**What you will do**
Search the listing below for "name". Copy each matching line.

# # # #

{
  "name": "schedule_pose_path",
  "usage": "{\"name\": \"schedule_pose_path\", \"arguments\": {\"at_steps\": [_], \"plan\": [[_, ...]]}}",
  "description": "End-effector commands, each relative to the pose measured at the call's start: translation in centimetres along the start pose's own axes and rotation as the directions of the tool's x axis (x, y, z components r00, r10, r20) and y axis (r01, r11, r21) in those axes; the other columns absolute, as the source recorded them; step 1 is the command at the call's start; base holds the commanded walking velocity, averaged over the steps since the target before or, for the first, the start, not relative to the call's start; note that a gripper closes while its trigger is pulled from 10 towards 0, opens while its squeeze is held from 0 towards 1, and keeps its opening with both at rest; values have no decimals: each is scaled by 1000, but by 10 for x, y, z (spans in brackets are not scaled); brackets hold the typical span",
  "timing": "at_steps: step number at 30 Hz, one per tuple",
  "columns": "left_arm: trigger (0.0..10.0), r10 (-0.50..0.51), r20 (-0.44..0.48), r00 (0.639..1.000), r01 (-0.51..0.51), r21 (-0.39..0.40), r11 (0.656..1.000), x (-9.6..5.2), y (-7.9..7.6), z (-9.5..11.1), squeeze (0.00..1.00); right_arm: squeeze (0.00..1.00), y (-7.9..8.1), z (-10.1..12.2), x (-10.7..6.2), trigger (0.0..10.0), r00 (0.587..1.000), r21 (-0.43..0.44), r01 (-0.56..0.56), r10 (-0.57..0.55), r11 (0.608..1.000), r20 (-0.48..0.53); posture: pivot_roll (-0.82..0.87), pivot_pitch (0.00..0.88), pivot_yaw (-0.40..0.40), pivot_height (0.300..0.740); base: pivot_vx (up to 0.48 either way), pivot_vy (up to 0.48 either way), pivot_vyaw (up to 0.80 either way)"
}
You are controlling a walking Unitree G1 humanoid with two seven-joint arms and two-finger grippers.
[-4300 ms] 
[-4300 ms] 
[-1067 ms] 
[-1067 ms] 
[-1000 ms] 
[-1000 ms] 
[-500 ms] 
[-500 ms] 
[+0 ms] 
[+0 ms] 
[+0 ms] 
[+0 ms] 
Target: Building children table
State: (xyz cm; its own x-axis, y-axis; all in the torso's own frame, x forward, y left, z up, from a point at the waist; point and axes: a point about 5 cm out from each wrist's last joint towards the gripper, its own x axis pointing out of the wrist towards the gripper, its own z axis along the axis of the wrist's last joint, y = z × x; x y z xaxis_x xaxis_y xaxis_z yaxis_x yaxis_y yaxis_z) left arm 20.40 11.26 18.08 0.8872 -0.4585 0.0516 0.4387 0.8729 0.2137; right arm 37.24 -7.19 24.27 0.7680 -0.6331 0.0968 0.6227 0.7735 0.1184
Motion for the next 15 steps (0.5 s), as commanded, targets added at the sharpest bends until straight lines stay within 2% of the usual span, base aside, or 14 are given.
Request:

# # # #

**Output below**
  "name": "schedule_pose_path",
  "usage": "{\"name\": \"schedule_pose_path\", \"arguments\": {\"at_steps\": [_], \"plan\": [[_, ...]]}}",

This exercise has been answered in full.